§ **Exercise**: Write out the data below exactly, beginning with the first line and ending once the line that has "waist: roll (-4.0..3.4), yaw" is written.

══ The data ══

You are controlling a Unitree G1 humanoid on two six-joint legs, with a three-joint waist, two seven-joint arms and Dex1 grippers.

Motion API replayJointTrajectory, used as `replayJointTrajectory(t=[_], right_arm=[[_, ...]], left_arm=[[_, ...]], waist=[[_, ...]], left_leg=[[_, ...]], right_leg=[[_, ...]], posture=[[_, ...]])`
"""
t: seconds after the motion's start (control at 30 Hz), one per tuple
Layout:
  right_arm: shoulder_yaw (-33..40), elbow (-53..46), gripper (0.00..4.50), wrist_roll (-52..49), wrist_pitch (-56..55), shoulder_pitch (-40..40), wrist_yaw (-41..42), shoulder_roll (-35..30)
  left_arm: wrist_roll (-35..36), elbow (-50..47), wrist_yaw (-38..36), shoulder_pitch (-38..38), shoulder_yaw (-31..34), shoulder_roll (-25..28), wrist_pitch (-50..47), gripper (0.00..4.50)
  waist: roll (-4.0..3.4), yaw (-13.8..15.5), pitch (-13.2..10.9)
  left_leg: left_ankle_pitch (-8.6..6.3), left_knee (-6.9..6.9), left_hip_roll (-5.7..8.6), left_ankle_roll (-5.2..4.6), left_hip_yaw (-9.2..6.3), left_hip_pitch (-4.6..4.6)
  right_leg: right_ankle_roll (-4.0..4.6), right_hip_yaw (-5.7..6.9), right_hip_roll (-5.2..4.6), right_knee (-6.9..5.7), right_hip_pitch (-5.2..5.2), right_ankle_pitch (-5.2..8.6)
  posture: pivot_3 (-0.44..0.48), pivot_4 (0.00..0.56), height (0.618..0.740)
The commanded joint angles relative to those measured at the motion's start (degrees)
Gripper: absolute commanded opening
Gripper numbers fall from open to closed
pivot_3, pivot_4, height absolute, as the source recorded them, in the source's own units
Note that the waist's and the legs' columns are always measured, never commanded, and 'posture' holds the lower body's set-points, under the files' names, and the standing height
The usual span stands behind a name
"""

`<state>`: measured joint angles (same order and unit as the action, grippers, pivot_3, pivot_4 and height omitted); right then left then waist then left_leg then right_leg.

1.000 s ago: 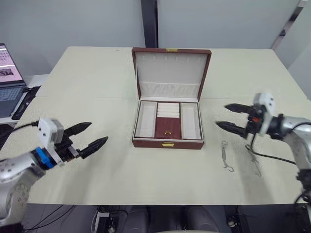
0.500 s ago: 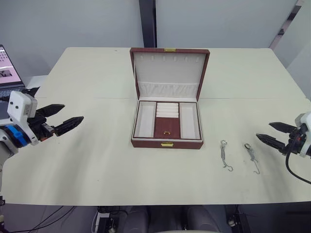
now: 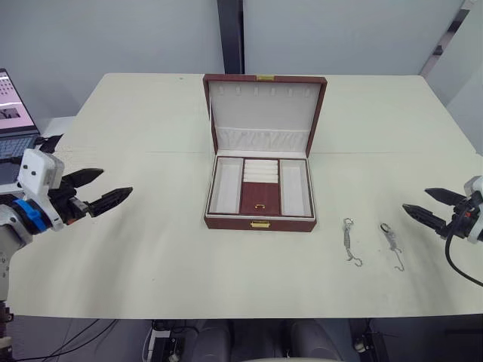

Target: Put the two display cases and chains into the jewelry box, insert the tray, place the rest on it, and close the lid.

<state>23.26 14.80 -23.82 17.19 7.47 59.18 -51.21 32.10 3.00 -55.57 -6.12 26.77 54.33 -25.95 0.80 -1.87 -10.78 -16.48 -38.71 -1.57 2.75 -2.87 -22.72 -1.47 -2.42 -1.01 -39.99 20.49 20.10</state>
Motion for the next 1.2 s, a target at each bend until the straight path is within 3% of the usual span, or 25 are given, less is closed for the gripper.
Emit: replayJointTrajectory(t=[0.03, 0.43, 0.6, 0.9, 1.2], right_arm=[[2.4, -3.5, 4.46, -1.6, -0.2, -0.4, -2.1, 1.1], [5.4, -28.2, 4.46, -7.2, 6.2, -14.2, -12.0, 10.5], [2.7, -37.2, 4.46, -5.3, 5.8, -21.8, -18.4, 17.0], [-1.8, -33.5, 4.46, 4.4, -0.4, -23.6, -28.5, 24.5], [-3.5, -29.6, 4.46, 8.0, -0.8, -25.7, -31.0, 25.3]], left_arm=[[0.3, -3.7, 0.1, 0.8, 0.9, -0.4, 0.2, 4.50], [4.4, -22.5, -2.2, 7.2, -7.0, -5.5, -2.3, 4.50], [5.2, -27.8, -3.5, 6.7, -12.9, -6.5, -2.8, 4.50], [2.6, -33.1, -5.8, 8.6, -22.1, -7.0, -0.3, 4.50], [0.7, -30.2, -7.3, 9.3, -23.7, -8.2, 3.2, 4.50]], waist=[[0.00, 0.0, 0.0], [0.00, 0.2, 0.0], [-0.03, 0.2, 0.0], [-0.09, 0.1, 0.1], [-0.10, 0.1, 0.1]], left_leg=[[0.00, 0.00, 0.01, 0.00, 0.00, 0.00], [0.00, -0.01, 0.02, 0.01, -0.04, -0.03], [0.00, 0.00, 0.01, 0.01, -0.06, 0.01], [0.00, 0.02, 0.02, 0.01, 0.00, 0.20], [0.00, 0.02, 0.03, 0.01, -0.01, 0.22]], right_leg=[[0.00, 0.00, -0.01, 0.00, 0.00, 0.00], [0.00, 0.00, -0.02, 0.01, -0.05, 0.00], [-0.01, 0.00, 0.00, 0.00, -0.09, 0.00], [-0.01, -0.07, 0.05, 0.01, -0.21, 0.00], [-0.01, -0.06, 0.05, 0.02, -0.25, 0.01]], posture=[[0.000, 0.150, 0.740], [0.000, 0.150, 0.740], [0.000, 0.150, 0.740], [0.000, 0.150, 0.740], [0.000, 0.150, 0.740]])
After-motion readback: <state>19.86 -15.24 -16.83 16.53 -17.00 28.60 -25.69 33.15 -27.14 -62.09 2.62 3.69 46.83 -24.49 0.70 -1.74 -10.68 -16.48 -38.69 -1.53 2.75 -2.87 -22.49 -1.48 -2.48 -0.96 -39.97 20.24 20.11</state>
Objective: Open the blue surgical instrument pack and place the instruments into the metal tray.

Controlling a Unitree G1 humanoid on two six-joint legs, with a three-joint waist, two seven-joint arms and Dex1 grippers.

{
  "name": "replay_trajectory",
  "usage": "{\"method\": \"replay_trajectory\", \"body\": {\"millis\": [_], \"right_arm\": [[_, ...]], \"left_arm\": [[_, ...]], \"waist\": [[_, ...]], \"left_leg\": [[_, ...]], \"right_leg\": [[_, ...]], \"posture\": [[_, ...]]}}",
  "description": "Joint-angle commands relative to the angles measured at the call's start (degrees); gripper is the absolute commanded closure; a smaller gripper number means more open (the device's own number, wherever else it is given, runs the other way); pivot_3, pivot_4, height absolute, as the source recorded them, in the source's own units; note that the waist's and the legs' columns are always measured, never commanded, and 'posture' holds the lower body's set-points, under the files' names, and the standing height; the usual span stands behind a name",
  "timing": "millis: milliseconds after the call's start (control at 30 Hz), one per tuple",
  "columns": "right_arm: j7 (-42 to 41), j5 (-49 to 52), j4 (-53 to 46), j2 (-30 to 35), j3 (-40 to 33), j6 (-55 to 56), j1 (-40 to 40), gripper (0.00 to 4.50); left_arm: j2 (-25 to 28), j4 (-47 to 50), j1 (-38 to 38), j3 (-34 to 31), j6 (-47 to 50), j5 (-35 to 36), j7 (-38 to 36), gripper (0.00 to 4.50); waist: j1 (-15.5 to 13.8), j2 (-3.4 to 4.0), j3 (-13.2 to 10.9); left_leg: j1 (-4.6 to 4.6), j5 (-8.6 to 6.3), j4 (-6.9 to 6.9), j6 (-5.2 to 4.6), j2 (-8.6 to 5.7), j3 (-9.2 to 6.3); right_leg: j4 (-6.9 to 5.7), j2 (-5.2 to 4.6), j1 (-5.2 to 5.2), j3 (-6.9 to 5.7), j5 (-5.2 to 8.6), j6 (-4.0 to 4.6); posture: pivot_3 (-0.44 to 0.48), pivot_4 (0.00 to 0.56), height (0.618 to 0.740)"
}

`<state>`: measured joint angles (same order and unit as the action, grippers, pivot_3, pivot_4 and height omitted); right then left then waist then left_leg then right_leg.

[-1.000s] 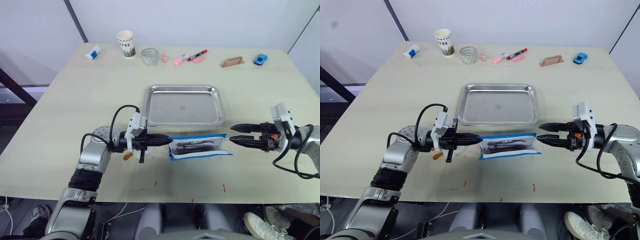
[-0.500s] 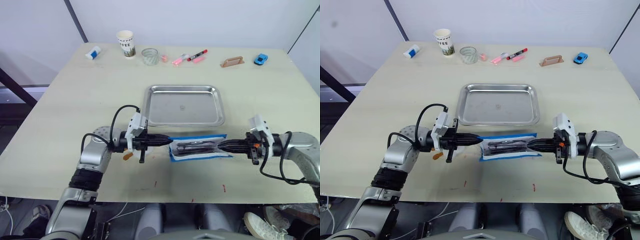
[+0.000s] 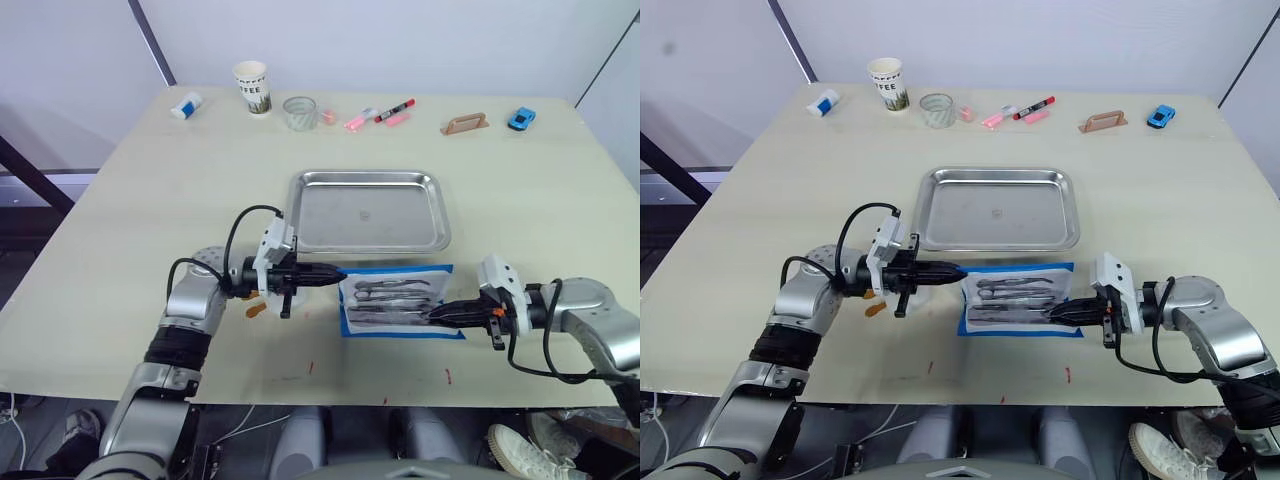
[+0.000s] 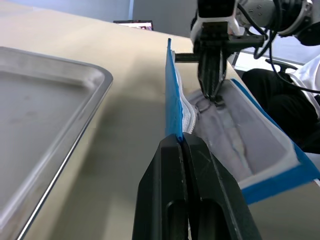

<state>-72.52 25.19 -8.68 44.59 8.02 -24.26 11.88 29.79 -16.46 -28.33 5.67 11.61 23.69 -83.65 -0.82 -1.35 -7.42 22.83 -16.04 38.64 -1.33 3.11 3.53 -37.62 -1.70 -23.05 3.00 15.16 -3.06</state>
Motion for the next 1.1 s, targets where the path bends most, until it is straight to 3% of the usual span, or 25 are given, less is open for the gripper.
{"method": "replay_trajectory", "body": {"millis": [33,567,1100], "right_arm": [[-0.48,-0.55,-1.86,0.37,-0.11,1.48,-0.99,4.41],[-0.03,-3.99,-4.68,-0.14,1.66,5.92,-5.01,4.41],[1.02,-6.01,-5.74,-0.12,2.87,7.38,-8.29,4.41]], "left_arm": [[0.0,-3.18,-2.45,1.4,-1.09,-2.3,-0.47,4.5],[-0.07,-9.82,-5.1,6.36,-4.49,-11.18,2.36,4.5],[-4.7,-17.9,-8.64,7.63,-12.74,-17.11,5.28,4.5]], "waist": [[-0.08,0.0,0.0],[0.01,-0.03,0.04],[-0.19,-0.03,0.06]], "left_leg": [[0.0,0.0,0.0,0.0,0.0,0.0],[-0.02,0.0,0.02,0.0,-0.01,-0.02],[-0.02,0.0,0.05,0.0,-0.04,-0.03]], "right_leg": [[0.0,0.0,0.0,0.0,0.0,0.0],[0.01,0.01,0.02,0.01,0.0,0.0],[0.01,0.0,0.07,-0.01,0.0,0.0]], "posture": [[0.0,0.15,0.74],[0.0,0.15,0.74],[0.0,0.15,0.74]]}}
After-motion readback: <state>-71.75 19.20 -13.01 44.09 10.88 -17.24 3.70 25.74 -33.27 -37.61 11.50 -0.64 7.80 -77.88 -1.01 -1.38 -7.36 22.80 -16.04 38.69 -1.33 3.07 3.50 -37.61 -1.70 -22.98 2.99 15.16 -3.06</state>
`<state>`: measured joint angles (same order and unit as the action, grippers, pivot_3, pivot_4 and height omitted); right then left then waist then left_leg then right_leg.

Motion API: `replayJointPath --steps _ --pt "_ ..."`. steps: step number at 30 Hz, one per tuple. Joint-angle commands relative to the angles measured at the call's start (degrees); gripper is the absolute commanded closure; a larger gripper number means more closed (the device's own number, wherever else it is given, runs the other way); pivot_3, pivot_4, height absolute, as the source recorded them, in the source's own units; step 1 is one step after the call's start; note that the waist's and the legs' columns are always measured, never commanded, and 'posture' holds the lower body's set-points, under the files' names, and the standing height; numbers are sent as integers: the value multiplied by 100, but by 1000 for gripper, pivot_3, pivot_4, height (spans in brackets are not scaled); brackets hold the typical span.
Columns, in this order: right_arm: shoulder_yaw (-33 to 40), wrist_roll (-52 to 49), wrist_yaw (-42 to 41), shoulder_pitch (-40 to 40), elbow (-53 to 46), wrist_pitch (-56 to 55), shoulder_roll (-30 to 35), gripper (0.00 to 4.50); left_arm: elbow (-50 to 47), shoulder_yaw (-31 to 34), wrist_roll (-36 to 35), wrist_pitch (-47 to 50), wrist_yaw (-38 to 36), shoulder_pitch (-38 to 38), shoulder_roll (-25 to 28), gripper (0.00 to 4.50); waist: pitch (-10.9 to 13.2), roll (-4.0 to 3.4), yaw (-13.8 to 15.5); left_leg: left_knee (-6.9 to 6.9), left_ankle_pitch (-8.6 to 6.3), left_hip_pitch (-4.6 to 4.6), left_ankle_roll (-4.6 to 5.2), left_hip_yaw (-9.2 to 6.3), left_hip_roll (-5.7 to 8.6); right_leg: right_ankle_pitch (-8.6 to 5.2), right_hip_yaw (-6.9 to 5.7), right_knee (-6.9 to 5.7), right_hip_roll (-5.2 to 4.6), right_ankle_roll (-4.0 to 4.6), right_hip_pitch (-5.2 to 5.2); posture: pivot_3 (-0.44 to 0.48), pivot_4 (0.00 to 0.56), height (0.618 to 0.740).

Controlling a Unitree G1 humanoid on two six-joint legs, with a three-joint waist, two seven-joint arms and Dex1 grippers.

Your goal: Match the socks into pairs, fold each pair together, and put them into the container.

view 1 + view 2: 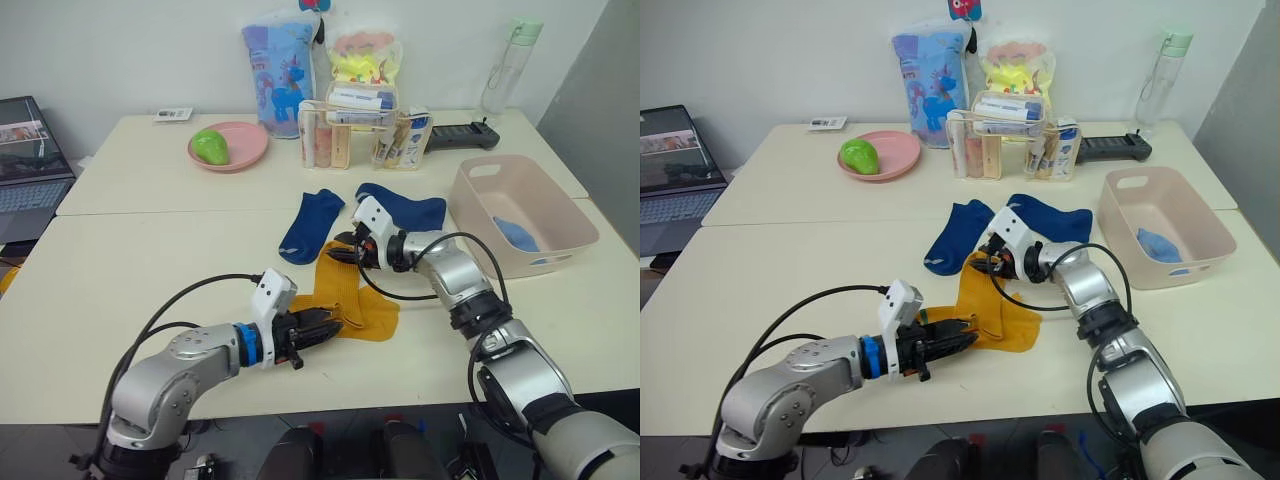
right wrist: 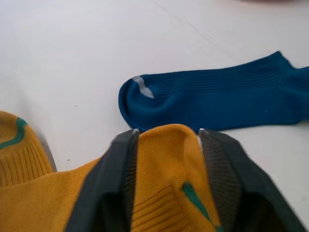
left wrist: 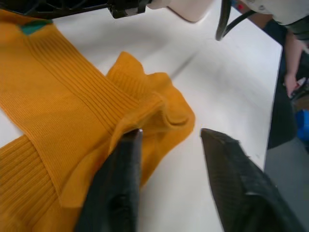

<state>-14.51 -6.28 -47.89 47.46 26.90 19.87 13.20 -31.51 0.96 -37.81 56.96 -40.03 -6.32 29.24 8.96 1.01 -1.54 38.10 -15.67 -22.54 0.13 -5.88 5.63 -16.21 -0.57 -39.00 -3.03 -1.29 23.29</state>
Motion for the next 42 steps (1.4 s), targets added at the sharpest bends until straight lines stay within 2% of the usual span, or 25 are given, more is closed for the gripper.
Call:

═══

§ **Answer space**:
You are controlling a Unitree G1 humanoid on two six-joint legs, with a three-joint waist, two seven-joint arms and Dex1 grippers.

Motion API replayJointTrajectory, used as `replayJointTrajectory(t=[_], right_arm=[[_, ...]], left_arm=[[_, ...]], waist=[[_, ...]], left_leg=[[_, ...]], right_leg=[[_, ...]], posture=[[_, ...]])`
"""
t: seconds after the motion's start (control at 30 Hz), one per tuple
Layout:
  right_arm: shoulder_yaw (-33..40), elbow (-53..46), gripper (0.00..4.50), wrist_roll (-52..49), wrist_pitch (-56..55), shoulder_pitch (-40..40), wrist_yaw (-41..42), shoulder_roll (-35..30)
  left_arm: wrist_roll (-35..36), elbow (-50..47), wrist_yaw (-38..36), shoulder_pitch (-38..38), shoulder_yaw (-31..34), shoulder_roll (-25..28), wrist_pitch (-50..47), gripper (0.00..4.50)
  waist: roll (-4.0..3.4), yaw (-13.8..15.5), pitch (-13.2..10.9)

No more work remains on this exercise.